The New York state Office of Mental Health needs to do better at overseeing timely treatment for individuals under a state law that requires people in a mental health crisis receive treatment, according to an audit released Thursday by state Comptroller Tom DiNapoli's office.

Known as Kendra's Law, the state allows court-ordered Assisted Outpatient Treatment (AOT) for those with serious mental illness that pose risks to themselves or others and whose treatment history meets a set of criteria. 

According to the audit, under Kendra’s Law, local authorities have done nearly 47,000 investigations through August 2023. Of 33,847 treatment petitions filed, 96% were granted. Local mental health authorities are supposed to investigate the referrals in a timely manner, the comptroller said, but a timeframe for this review is undefined. Using a benchmark of six months, auditors found that nearly half of the investigations (19 of 41 sampled) took longer, including five that took over two years.

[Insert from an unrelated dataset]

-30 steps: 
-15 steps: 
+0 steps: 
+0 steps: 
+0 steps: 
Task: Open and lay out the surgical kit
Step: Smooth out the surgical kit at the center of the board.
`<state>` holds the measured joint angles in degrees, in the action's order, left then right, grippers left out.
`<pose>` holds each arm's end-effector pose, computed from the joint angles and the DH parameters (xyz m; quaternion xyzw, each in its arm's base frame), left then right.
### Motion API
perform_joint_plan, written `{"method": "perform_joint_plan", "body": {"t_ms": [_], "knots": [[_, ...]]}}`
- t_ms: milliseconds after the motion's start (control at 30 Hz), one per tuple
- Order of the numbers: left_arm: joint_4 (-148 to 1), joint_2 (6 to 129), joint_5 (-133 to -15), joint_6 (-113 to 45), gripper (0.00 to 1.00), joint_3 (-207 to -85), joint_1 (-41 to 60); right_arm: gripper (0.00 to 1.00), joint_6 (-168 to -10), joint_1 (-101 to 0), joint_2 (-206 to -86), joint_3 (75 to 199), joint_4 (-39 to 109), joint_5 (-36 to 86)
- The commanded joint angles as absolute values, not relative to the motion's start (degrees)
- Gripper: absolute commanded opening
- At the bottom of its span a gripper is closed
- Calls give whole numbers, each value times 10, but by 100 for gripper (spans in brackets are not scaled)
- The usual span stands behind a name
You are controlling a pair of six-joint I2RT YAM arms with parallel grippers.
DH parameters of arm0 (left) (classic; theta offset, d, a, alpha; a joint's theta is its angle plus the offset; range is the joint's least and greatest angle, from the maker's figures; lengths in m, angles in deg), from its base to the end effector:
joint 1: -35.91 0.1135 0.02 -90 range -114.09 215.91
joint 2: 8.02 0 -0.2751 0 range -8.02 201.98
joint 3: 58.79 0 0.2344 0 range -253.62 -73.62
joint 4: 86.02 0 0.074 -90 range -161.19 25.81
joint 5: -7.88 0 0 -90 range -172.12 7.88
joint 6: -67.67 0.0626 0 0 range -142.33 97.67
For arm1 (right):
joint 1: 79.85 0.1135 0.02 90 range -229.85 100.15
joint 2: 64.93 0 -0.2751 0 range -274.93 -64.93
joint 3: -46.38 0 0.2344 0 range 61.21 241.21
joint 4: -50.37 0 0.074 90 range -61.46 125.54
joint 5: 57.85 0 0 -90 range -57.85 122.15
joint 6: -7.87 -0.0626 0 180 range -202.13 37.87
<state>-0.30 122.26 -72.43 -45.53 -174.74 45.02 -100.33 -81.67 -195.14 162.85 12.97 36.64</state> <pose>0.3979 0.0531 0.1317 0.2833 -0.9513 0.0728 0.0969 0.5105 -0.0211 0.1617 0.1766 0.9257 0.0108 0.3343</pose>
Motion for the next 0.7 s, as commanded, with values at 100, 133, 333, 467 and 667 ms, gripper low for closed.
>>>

Auditors said they found when significant events involving these individuals occurred, like becoming homeless or being arresated, information was often incomplete and not well communicated. Providers are supposed to report such events to local authorities within 24 hours to forestall any negative impact on treatment, DiNapoli said.

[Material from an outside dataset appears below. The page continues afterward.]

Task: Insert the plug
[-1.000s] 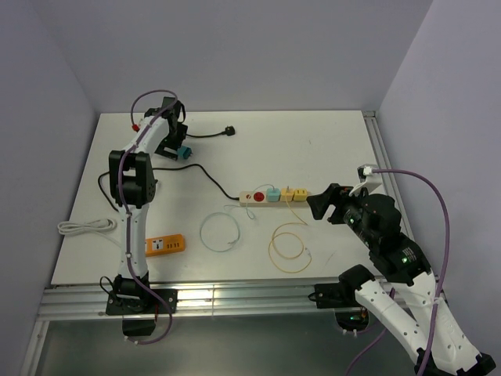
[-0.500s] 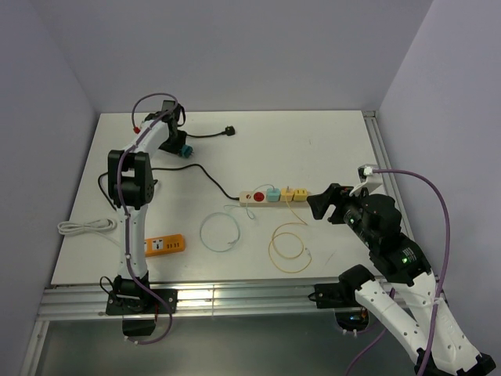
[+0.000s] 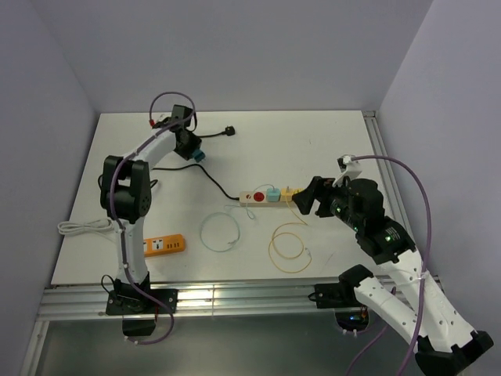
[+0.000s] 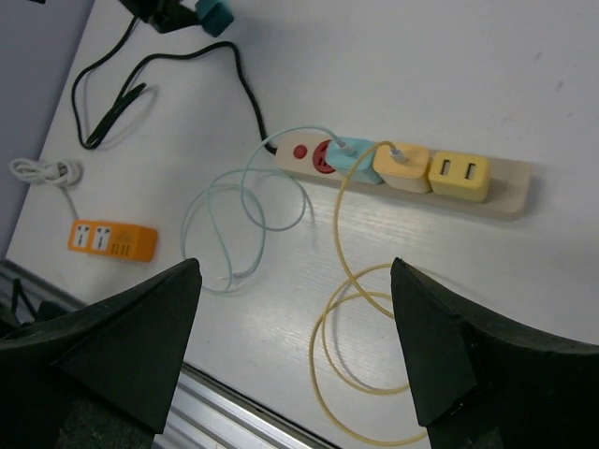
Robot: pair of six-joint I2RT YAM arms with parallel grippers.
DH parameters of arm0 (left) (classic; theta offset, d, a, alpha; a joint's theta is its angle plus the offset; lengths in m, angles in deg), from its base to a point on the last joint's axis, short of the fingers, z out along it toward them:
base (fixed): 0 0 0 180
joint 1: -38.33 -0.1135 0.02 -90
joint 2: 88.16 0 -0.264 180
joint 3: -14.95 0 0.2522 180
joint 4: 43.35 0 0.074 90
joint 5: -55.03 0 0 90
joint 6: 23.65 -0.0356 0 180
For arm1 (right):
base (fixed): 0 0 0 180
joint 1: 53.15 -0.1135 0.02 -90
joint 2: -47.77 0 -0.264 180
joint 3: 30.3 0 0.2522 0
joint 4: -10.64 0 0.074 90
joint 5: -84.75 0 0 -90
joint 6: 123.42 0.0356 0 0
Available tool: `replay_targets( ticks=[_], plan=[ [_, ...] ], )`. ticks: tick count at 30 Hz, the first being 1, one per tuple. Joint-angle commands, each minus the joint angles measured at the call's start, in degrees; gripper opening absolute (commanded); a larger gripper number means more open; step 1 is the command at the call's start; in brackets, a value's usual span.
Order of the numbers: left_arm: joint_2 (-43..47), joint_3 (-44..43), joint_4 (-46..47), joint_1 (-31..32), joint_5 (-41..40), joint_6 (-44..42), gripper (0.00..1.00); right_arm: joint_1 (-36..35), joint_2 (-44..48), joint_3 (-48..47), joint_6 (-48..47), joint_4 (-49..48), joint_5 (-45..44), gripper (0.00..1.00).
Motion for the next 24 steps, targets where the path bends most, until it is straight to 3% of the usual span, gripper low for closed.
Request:
replay_targets(
  ticks=[1,4,12,18,24],
  plan=[
    [13.44,4.21,11.34,7.44,3.68,-8.75,0.00,0.40,-3.00,-0.01,-0.62,-8.30,6.94,0.90],
    [21.27,11.34,21.26,12.45,7.01,-10.69,0.00,0.40,-4.33,-0.09,-1.15,-11.73,9.33,0.94],
    [30.16,19.60,29.91,23.98,11.95,-7.88,0.00,0.40,-1.96,2.37,-1.24,-19.46,6.08,0.99],
    [32.80,22.33,31.58,30.92,11.60,-6.12,0.00,0.40,-0.65,4.56,-0.01,-24.02,6.16,0.90],
    [33.32,22.07,31.05,32.86,11.60,-4.89,0.00,0.40,-4.15,5.00,1.14,-26.59,9.06,0.78]
  ],
)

“Kendra’s Law was enacted to ensure that those with severe mental illness get treatment to prevent them harming themselves or others,” DiNapoli said in a statement. “In many instances, the program is working, but when there are lapses, the consequences can be fatal as our audit shows. [Office of Mental Health] should implement our recommendations to improve the administration of Kendra’s Law at a time when we’re facing a serious mental health crisis.”

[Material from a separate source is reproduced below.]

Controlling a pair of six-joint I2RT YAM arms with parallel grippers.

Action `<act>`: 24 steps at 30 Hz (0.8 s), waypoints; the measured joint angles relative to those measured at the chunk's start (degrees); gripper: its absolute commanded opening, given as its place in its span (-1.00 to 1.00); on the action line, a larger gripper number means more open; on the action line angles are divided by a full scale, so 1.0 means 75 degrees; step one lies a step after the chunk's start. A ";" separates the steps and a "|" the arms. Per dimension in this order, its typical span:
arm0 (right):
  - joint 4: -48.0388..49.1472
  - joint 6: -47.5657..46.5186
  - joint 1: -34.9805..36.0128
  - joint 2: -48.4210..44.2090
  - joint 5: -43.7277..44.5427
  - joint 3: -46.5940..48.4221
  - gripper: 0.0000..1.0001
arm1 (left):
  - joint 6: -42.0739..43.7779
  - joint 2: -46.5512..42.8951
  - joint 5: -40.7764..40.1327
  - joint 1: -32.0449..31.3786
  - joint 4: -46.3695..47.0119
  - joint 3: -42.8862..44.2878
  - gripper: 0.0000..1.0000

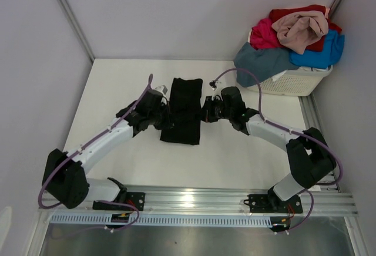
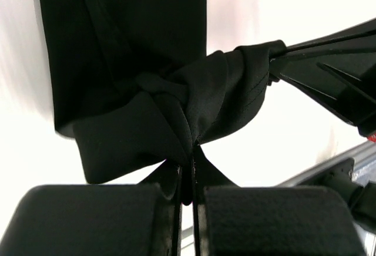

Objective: Fold and stack the t-shirts
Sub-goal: Fold the folded rectangular tshirt in 1/3 of the way

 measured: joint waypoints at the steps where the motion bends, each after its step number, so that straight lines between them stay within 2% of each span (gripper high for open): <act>1: 0.0020 -0.0020 -0.0058 0.0146 0.0032 0.0117 -1.00 | 0.0061 0.0259 0.0087 0.0085 0.0050 0.0140 -0.99; 7: 0.0117 -0.0125 -0.0411 0.1096 0.0198 0.0831 -1.00 | 0.0367 0.1810 0.0670 0.0530 0.0294 0.1195 -0.99; 15: 0.0096 -0.0306 -0.0632 0.2570 0.0370 0.1807 -1.00 | 0.0554 0.3483 0.1309 0.0941 0.0382 0.2448 -0.81; 24: -0.0216 -0.0589 -0.0662 0.3789 0.0565 0.3226 -1.00 | 0.0670 0.4503 0.1498 0.1125 0.0306 0.3177 -0.39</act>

Those recommendations are:

  • Seting timeframe guidelines so local authorities and field offices have a benchmark for completing investigations
  • Looking into collecting data on the time it takes to connect individuals with their court-ordered services
  • Improving reporting on significant events to better capture and share information
  • Improving assurance that local authorities are taking appropriate action to renew services when needed before they expire to avoid lapses in treatment and monitoring

In its response to the audit, the Office of Mental Health said they generally agreed with its recommendations and would develop guidelines to define the “timely” completion of AOT investigations.

Kendra's Law is named for Kendra Webdale, a Fredonia native who died in 1999 after a man who said he had a psychotic episode pushed her in front of a subway train.